Zombies are invading. What do you do?

Mods: I wasn’t sure where to put this, move to IMHO or wherever if you think it would be more appropriate there.

So, assuming several things about said zombies:

  1. They can only be killed by destroying the brain (or completely destroying them like burning)

  2. They are the classic “stupid” zombies, not the crazy fast ones

  3. They can NOT cross large bodies of water

  4. The outbreak is widespread across one portion of your country (if you live in a small country, the entire nation is under attack)

  5. After being bitten, you have 12 hours before zombification.

As soon as you hear about the reports (on a major news network, so you can be sure it’s not a prank), what would you do?

Personally, I would pile all the food and weapons in my home into my car and drive to the nearest lake. My grandparents have a boat there (houseboat and runabout), so we would take the runabout to one of the moderately-sized islands and stay there. It would take about 30 minutes to get there, and we could fish for food.

But what would YOU do? That’s just a short answer on my part, but I’m sure you can come up with something creative… :wink:

What’s so bad about zombies?

Send more paramedics.

Well, they have a nasty habit of eating you.

Indeed. I’d forgotten. Then I suppose I’d send my henchpersons to quell the unrest.

The biggest holes in the Zombie thing that I see are;

1> Winter. It gets to be 30 below here, and this is only Minnesota. No way those zombie hordes are going to make it through the winter. California? Fucked. Minnesota, Canada, etc? We’ll just wait 'em out.

2> Distance. There are small towns in the middle of many western states that would not see zombies. Especially once the ‘bitten = doomed’ and ‘shoot in head’ things became known. I have a hard time believing that some 200 pop town 200 miles from the nearest interstate is going to have any issue with zombies, except if people get really, really stupid.

Now sure, that’s the whole ‘horror movie’ motif, in that people immediately get stupid. But it won’t work that way in real life, at least not everywhere at once.
That being said;

I worked at a Kmart Distribution Center a few years ago. Acres of bottled water, toilet paper, canned nuts, etc. I’d hole up there and hold it like a fortress while waiting for winter to freeze out the zombie hordes.

You show up bitten? Sorry. BANG.

In some zombie universes (Zombie Survival Guide, World War Z are good examples) the zombies can survive being frozen solid and simply reanimate when they’re thawed, so let’s assume that that’s the case.

Also, there will probably be some people that are bitten but don’t know it - maybe they had a skirmish with a zombie, and it managed to get magic zombie fluid into their veins without leaving a huge mark.
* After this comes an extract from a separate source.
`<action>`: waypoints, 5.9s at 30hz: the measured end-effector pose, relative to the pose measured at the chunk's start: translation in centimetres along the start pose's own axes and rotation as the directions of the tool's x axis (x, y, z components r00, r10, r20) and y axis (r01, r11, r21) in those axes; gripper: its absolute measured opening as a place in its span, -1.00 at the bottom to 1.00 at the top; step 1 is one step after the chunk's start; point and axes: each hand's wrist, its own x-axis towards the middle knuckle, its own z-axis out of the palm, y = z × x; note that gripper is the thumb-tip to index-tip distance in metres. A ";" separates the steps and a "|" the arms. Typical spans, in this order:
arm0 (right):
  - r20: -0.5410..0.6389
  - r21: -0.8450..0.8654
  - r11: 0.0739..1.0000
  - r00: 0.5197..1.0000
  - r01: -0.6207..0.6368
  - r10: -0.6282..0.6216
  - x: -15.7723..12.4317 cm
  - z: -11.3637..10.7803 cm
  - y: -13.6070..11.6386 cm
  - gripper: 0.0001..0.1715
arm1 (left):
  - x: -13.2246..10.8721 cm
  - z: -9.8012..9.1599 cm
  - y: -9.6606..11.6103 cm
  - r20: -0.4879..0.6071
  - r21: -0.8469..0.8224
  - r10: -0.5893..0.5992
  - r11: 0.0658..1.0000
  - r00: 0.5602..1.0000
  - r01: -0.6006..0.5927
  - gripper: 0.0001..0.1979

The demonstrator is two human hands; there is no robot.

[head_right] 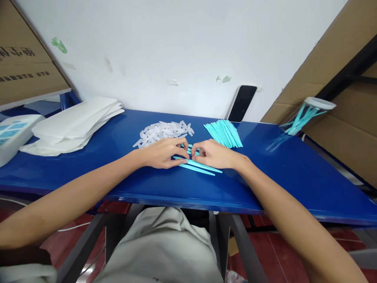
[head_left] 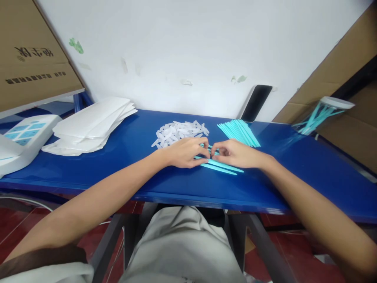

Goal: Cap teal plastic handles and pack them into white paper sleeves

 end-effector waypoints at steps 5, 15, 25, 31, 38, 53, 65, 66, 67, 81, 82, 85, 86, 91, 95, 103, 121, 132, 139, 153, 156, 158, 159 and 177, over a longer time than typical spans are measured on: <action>0.012 0.016 1.000 1.000 0.000 0.000 0.1 -0.1 0.2 -0.70 | 0.0 -0.1 0.5 0.014 0.000 -0.016 1.000 1.000 0.016 -0.77; 0.052 0.011 0.992 0.990 -0.129 0.128 0.1 -0.8 0.3 -0.64 | -0.2 0.5 -0.1 0.036 0.110 -0.109 0.988 0.993 0.105 -0.48; -0.001 -0.059 0.996 0.997 -0.072 0.072 -0.1 -0.2 -0.4 -0.81 | -0.4 -2.7 -0.9 -0.246 0.199 -0.098 0.969 0.964 0.150 -0.64; 0.025 -0.038 0.997 0.997 -0.066 0.067 -0.1 0.0 -0.6 -0.74 | -1.3 -2.6 -1.6 -0.148 0.168 -0.113 0.976 0.983 0.137 -0.76; 0.010 -0.047 0.994 0.995 -0.096 0.097 -0.1 -0.3 -0.4 -0.66 | -2.9 -2.2 -2.3 -0.010 0.248 0.088 0.965 0.996 -0.083 -0.74; -0.019 -0.100 0.988 0.993 -0.118 0.116 0.1 0.0 -0.8 -0.80 | -4.1 -3.0 -1.8 -0.092 0.263 -0.031 0.963 0.995 0.054 -0.69; -0.007 -0.086 0.987 0.991 -0.136 0.136 -0.1 -0.1 0.0 -0.69 | -3.9 -2.6 -1.7 -0.024 0.161 -0.093 0.982 0.995 0.096 -0.66; -0.016 -0.097 0.987 0.991 -0.132 0.131 -0.1 -0.2 0.1 -0.69 | -3.9 -2.6 -1.7 -0.021 0.153 -0.096 0.983 0.995 0.098 -0.66; -0.022 -0.104 0.987 0.992 -0.126 0.124 -0.1 -0.3 0.1 -0.69 | -3.9 -2.6 -1.6 -0.018 0.146 -0.099 0.984 0.995 0.101 -0.66; -0.038 -0.283 0.951 0.990 0.121 -0.137 -0.4 0.0 -0.9 -0.82 | -3.7 -2.4 -1.4 0.044 0.066 -0.119 0.991 0.992 0.116 -0.63; -0.033 -0.276 0.953 0.990 0.124 -0.138 -0.5 0.0 -0.9 -0.82 | -3.7 -2.4 -1.3 0.046 0.063 -0.120 0.991 0.992 0.117 -0.62; -0.006 -0.233 0.966 0.993 0.114 -0.118 -0.6 -0.4 -0.7 -0.78 | -3.7 -2.4 -1.4 0.052 0.053 -0.116 0.992 0.992 0.113 -0.61; 0.004 -0.218 0.970 0.994 0.110 -0.112 -0.7 -0.6 -0.6 -0.78 | -3.7 -2.4 -1.4 0.054 0.053 -0.115 0.992 0.992 0.113 -0.61; 0.010 -0.190 0.975 0.993 0.119 -0.119 -0.6 -0.8 -0.4 -0.83 | -3.8 -2.3 -1.6 0.078 0.041 -0.135 0.990 0.988 0.132 -0.54; -0.036 -0.219 0.963 0.985 0.157 -0.169 -0.5 -0.4 -0.6 -0.79 | -3.7 -2.1 -1.5 0.087 0.036 -0.106 0.994 0.991 0.103 -0.45; -0.065 -0.094 0.983 0.985 0.155 -0.162 -0.1 -0.2 0.0 -0.72 | -3.5 -1.2 -0.7 0.042 0.121 -0.106 0.988 0.993 0.100 -0.40; -0.003 -0.228 0.957 0.983 0.179 -0.185 -0.4 0.2 -0.6 -0.61 | -3.1 -0.3 -0.2 0.017 0.061 -0.089 0.994 0.996 0.088 -0.55; -0.095 -0.319 0.940 0.982 0.124 -0.162 -0.1 0.5 -0.6 -0.57 | -3.0 -0.8 0.0 -0.056 0.045 -0.027 0.999 0.998 0.029 -0.65; -0.151 -0.482 0.876 0.983 0.019 -0.105 0.0 0.4 0.7 -0.55 | -3.0 -0.5 -0.3 0.028 0.042 0.029 0.999 0.999 -0.030 -0.66; -0.086 -0.420 0.904 0.988 0.082 -0.130 -0.1 0.1 0.9 -0.56 | -2.9 -0.4 0.2 0.095 0.069 0.017 0.997 0.995 -0.023 -0.62; -0.067 -0.366 0.926 0.989 0.095 -0.128 -0.4 -0.2 0.8 -0.58 | -3.0 -0.5 -0.1 0.089 0.063 -0.001 0.998 0.996 -0.004 -0.62; -0.061 -0.334 0.937 0.990 0.101 -0.128 -0.4 -0.2 0.5 -0.60 | -3.0 -0.5 -0.2 0.084 0.058 0.002 0.998 0.996 -0.007 -0.63; -0.063 -0.321 0.942 0.990 0.100 -0.127 -0.4 -0.2 0.4 -0.60 | -3.0 -0.5 -0.2 0.080 0.055 0.006 0.998 0.997 -0.011 -0.63; -0.168 -0.450 0.893 0.981 0.007 -0.093 0.3 0.5 0.9 -0.64 | -3.1 -0.2 -0.2 0.055 0.099 0.008 0.995 0.998 -0.013 -0.59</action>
And there will be yet more people who don’t understand that they are absolutely doomed, and will continue on despite being bitten. Those 2 types of bitten people are the ones that will really screw us over. But I agree that some little towns wouldn’t see much, if any, zombie action, unless people try to take advantage of that fact and flock there in huge numbers.
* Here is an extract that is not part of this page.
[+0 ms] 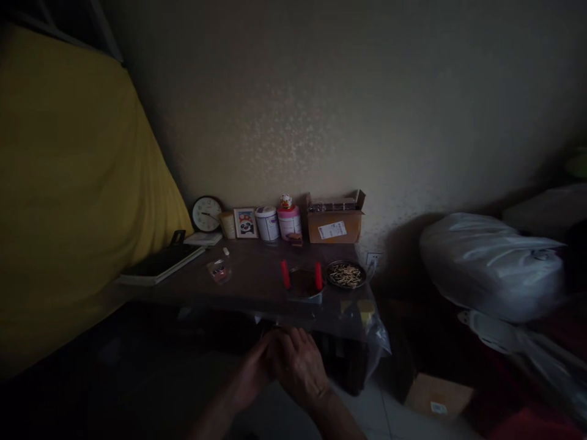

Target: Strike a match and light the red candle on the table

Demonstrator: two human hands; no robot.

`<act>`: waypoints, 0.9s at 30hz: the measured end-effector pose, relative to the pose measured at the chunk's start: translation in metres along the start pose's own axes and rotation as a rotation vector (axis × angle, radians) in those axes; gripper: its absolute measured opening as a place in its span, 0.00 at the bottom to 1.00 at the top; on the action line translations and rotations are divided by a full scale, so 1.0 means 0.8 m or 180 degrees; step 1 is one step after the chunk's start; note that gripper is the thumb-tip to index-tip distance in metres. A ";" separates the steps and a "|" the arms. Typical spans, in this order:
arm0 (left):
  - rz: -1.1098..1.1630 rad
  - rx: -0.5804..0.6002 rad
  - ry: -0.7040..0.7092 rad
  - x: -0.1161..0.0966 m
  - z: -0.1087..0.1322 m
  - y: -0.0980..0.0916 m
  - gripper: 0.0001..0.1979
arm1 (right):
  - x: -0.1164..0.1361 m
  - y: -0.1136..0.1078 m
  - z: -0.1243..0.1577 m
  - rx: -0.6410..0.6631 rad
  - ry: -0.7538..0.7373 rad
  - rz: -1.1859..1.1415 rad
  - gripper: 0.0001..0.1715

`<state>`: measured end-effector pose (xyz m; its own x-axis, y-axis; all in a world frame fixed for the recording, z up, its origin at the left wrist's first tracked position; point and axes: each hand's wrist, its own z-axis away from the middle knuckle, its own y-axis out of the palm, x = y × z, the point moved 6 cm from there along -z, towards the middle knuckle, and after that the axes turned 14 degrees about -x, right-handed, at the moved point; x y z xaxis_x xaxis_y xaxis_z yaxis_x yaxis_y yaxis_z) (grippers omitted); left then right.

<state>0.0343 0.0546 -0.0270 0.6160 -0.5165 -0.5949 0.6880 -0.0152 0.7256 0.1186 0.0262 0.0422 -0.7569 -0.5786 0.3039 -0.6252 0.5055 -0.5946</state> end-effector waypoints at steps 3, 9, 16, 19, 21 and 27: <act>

This has been done before. But it’s a fun thing to think about. My favorite dreams have actually been about this very thing.

Me? I would steal a plane, fly to Alaska and wait for winter. The zombies would freeze before they could do much harm. I think I was gonna hang out at a doper’s mom’s house that was on an island in Alaska.
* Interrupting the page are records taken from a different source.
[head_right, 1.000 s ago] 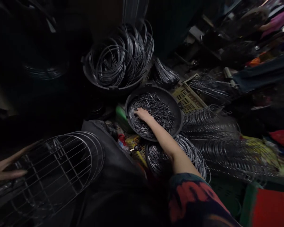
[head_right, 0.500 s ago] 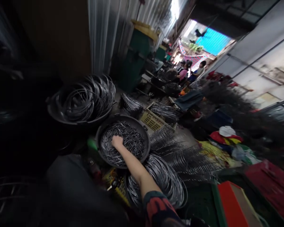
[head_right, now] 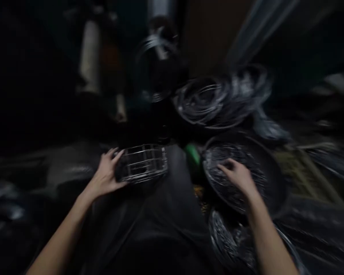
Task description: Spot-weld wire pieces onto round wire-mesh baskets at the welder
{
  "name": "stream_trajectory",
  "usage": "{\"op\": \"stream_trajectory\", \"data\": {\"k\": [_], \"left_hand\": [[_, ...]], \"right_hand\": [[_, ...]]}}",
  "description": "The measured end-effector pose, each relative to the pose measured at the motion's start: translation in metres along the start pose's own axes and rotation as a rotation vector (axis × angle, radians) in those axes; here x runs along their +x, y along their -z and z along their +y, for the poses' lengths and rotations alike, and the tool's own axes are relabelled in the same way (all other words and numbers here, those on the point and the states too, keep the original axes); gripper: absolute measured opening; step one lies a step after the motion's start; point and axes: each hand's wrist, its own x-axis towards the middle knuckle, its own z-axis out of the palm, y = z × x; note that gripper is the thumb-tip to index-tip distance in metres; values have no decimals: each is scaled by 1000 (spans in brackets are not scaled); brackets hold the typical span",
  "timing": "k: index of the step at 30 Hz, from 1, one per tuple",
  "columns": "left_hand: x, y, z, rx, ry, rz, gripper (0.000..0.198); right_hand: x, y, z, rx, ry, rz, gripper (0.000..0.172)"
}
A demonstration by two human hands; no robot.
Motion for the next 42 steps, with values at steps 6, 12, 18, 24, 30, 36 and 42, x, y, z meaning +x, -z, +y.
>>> {"op": "stream_trajectory", "data": {"k": [6,12,18,24,30,36,42], "left_hand": [[6,-9,5,-30,126,-65,84],[5,-13,9,-16,124,-62,88],[6,-19,6,-28,109,28,84],[4,-2,1,-27,57,69,79],[20,29,-14,30,15,192,76],[35,41,-24,19,52,229,79],[43,45,-27,-6,41,246,79]], "right_hand": [[-36,-35,-91,566,27,-667,34],[-31,-88,-172,344,496,-698,22],[-43,-120,-170,-261,965,-324,38],[-42,-125,-168,-256,1164,-157,28],[-11,-113,-195,-143,1316,-25,25],[10,-108,-213,-120,1405,73,23],[19,-106,-218,-156,1407,54,25]]}}
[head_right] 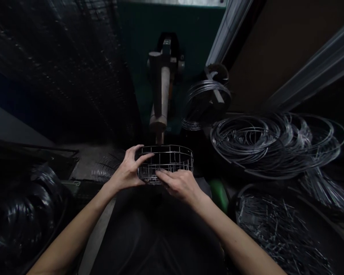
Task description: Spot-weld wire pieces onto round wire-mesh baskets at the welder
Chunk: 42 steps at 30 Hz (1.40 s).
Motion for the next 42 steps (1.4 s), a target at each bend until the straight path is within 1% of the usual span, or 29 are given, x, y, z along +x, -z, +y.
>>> {"op": "stream_trajectory", "data": {"k": [7,14,19,22,26,29,33,37,42], "left_hand": [[13,2,-8,-35,3,-13,86],[21,4,-14,-47,16,-25,89],[24,4,-19,-40,-5,-43,90],[25,5,-20,-35,-5,-44,91],[28,10,-19,-41,13,-73,91],[34,14,-22,-48,11,-91,91],[46,18,-31,-32,26,-93,91],[55,15,-41,-37,27,-88,91],[58,9,-48,-58,-11,-78,92]], "right_hand": [[13,2,8,-8,1,76,23],[17,-3,16,20,-26,67,23],[18,-7,18,39,-69,32,23],[18,-5,17,56,-84,32,23],[21,-3,18,85,-124,-9,23],[27,-3,22,81,-162,-39,22],[40,-6,30,60,-215,-54,21],[48,-8,36,27,-242,-72,22],[52,-9,38,-12,-264,-96,22]]}}
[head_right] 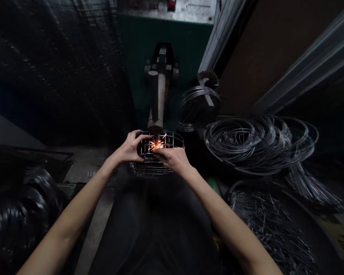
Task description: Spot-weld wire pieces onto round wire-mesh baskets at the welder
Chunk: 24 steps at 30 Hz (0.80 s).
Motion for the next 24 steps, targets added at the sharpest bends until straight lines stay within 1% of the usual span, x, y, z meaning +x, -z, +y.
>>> {"op": "stream_trajectory", "data": {"k": [3,6,8,9,11,14,17,19,21,22,24], "left_hand": [[0,-2,-1,-4,4,17,90],[-1,-3,0,-13,10,26,91],[0,-3,0,-19,4,30,92],[1,-3,0,-19,5,33,92],[5,-2,-3,-15,28,45,90],[14,0,-10,-19,67,52,91],[23,1,-17,-30,71,56,91],[25,0,-20,-32,52,62,89],[22,-1,-22,-52,25,74,91],[17,-2,-24,-79,23,86,96],[3,-6,-31,-164,52,121,112]], "right_hand": [[-6,1,-1,-4,22,24,23],[-19,3,0,25,23,151,22],[-26,3,1,10,-30,234,20],[-28,2,2,-11,-62,253,21],[-25,0,5,-54,-112,249,22],[-11,-3,10,-62,-142,231,22],[2,-6,13,-28,-148,216,21],[6,-6,12,4,-163,210,22],[3,-1,11,52,-193,234,24],[-1,4,9,89,-213,261,26],[-17,20,7,197,-261,299,31]]}}
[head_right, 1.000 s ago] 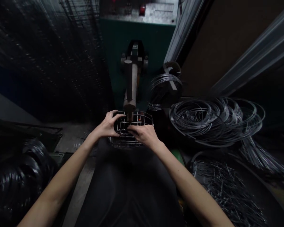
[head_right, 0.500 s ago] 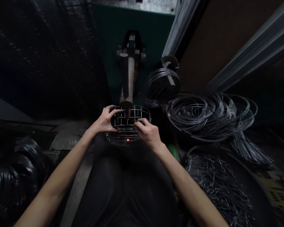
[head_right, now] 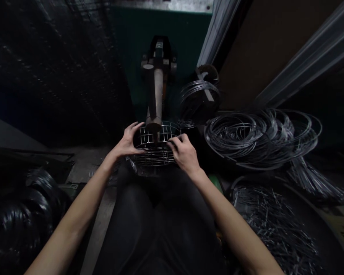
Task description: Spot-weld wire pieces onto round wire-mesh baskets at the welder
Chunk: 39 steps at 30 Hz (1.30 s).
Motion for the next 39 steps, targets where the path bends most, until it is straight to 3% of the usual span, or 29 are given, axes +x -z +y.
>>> {"op": "stream_trajectory", "data": {"k": [2,5,9,12,14,17,20,21,23,25,27,29,32,39], "left_hand": [[-17,-5,-12,-101,55,46,125],[-35,-22,-35,-307,105,131,129],[-38,-49,-52,-610,183,290,133],[-38,-54,-51,-681,226,377,136],[-45,-49,-43,-668,184,371,135],[-59,-37,-21,-541,41,280,126],[-67,-31,9,-335,-91,148,113],[-68,-31,18,-268,-118,108,108],[-67,-32,35,-154,-150,39,98],[-65,-33,46,-73,-160,-2,87],[-63,-34,52,-30,-156,-19,80],[-62,-34,55,-18,-136,-12,78],[-62,-34,57,-32,-86,21,82],[-57,-36,54,-65,-22,68,86]], "right_hand": [[-20,23,-1,98,-78,-48,36],[-66,44,5,118,-194,-258,43],[-142,32,28,91,-360,-545,41],[-187,21,52,160,-414,-633,39],[-197,23,60,263,-444,-648,41],[-174,39,46,370,-552,-557,46],[-120,53,6,458,-549,-458,51],[-100,54,-8,502,-524,-480,46],[-67,48,-28,580,-472,-657,34],[-46,36,-37,580,-435,-752,25],[-38,22,-38,439,-337,-674,19],[-39,12,-38,203,-140,-556,18],[-44,8,-40,-91,146,-537,29],[-32,10,-34,-261,402,-500,31]]}}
“I don’t mean to nitpick, Bob, but is this really your plan?
Spend your whole life locked inside a mall?
Sure its ok for now but someday you’ll run out of food and guns…
and you’ll have to make the call.”

Jonathan Coulton, “Re: Your Brains.”

A classic slow zombie attack requires little but aquiring neccessities for survival and the removal to a defensable position. Personally, given the water thing, I’d gather up Nashiitashii, the dog, and any orlando area dopers (for interesting conversation, and Gillagan’s Island like inventive capabilites) and head out for a large barrier island off the keys. A simple gaurd rotation ought to ensure limited access to the island from other refugees, and a decent arsenal would discourage pirates and other agressive refugees once the reasonable population limit was achieved.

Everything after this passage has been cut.